Acuerdos y contratos anteriores sobre el mismo objeto: El presente contrato constituye el acuerdo entre las Partes en relación con su objeto y deja sin efecto cualquier otra negociación, obligación, contrato o comunicación de cualquier naturaleza entre éstas, sobre el mismo objeto, ya sea verbal o por escrito, efectuada con anterioridad a la fecha en que se firme el mismo, quedando por tanto la/s misma/s, en su caso, sin efecto y novadas y sustituidas por el presente contrato. 

Ley aplicable y foro: El presente contrato se regirá e interpretará conforme a la legislación española en aquello que no esté expresamente regulado. Si alguna de las estipulaciones o condiciones del presente contrato resultara nula, inválida o ineficaz y no pudiera tener efecto por causa de la legislación aplicable a él, dicha nulidad, invalidez o ineficacia no afectara al resto de las estipulaciones o condiciones. 

Las partes se someten, para las controversias que pudieran surgir en relación con el presente contrato, a la competencia de los Juzgados y Tribunales reflejado en el contrato de servicio con renuncia a cualquier otro foro que les pudiera corresponder. 

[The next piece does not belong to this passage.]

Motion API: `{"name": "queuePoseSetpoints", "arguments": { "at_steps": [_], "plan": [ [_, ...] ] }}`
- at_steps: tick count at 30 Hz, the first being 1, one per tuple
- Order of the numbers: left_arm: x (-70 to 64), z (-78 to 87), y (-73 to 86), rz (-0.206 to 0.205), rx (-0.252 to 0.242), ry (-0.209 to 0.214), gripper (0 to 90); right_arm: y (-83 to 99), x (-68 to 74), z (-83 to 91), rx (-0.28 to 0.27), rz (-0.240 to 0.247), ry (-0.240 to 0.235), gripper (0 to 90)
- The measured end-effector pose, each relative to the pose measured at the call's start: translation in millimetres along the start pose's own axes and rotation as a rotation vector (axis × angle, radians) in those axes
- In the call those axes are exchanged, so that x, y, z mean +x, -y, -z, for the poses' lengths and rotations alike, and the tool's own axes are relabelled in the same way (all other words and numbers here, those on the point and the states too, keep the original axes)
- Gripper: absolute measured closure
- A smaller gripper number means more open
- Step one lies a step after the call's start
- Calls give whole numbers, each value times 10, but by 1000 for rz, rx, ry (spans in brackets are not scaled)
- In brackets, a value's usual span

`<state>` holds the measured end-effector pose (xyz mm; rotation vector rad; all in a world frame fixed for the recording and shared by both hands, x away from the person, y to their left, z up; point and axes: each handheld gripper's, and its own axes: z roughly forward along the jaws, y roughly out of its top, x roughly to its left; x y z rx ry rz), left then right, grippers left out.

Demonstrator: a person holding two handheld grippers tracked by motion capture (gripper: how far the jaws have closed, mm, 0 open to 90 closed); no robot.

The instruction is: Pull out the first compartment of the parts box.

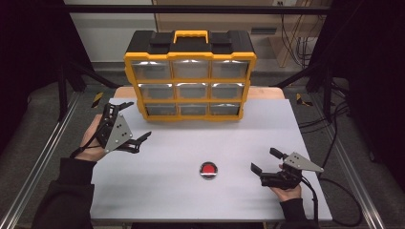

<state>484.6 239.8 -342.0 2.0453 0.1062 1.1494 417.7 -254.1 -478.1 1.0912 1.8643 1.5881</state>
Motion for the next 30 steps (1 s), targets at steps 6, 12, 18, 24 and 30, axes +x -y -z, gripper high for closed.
{"name": "queuePoseSetpoints", "arguments": {
  "at_steps": [6,12,18,24,30],
  "plan": [
    [73,-52,-38,-75,12,-3,20,1,-3,1,-1,3,2,14],
    [173,-102,-86,-125,30,-21,23,-1,-4,2,-3,3,3,14],
    [256,-171,-137,-163,28,-27,27,2,-2,-2,0,3,1,14],
    [315,-261,-194,-246,63,-17,33,2,-2,-1,1,1,1,14],
    [386,-325,-253,-291,79,-23,41,3,-1,-2,0,0,1,14]
  ]
}}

Información básica y detallada sobre protección de datos de carácter personal dirigida a los firmantes e interlocutores de este contrato: La entidad NBN23, S.L. (en adelante NBN23) con domicilio en C/ Juan de la Cierva, 27 Edificio Wellness 1 46980 Paterna (Valencia) y dirección electrónica de contacto dpo@nbn23.tech es responsable del tratamiento de los datos personales de los representantes legales e interlocutores de las partes recogidos en este contrato y los tratará para la correcta ejecución y desarrollo del presente contrato. Los interesados pueden ejercer sus derechos de protección de datos de los artículos 15 a 22 del RGPD ante NBN23 dirigiéndose a las direcciones indicadas. Información detallada sobre el tratamiento de datos en el Contrato de Servicio a que acompaña este documento.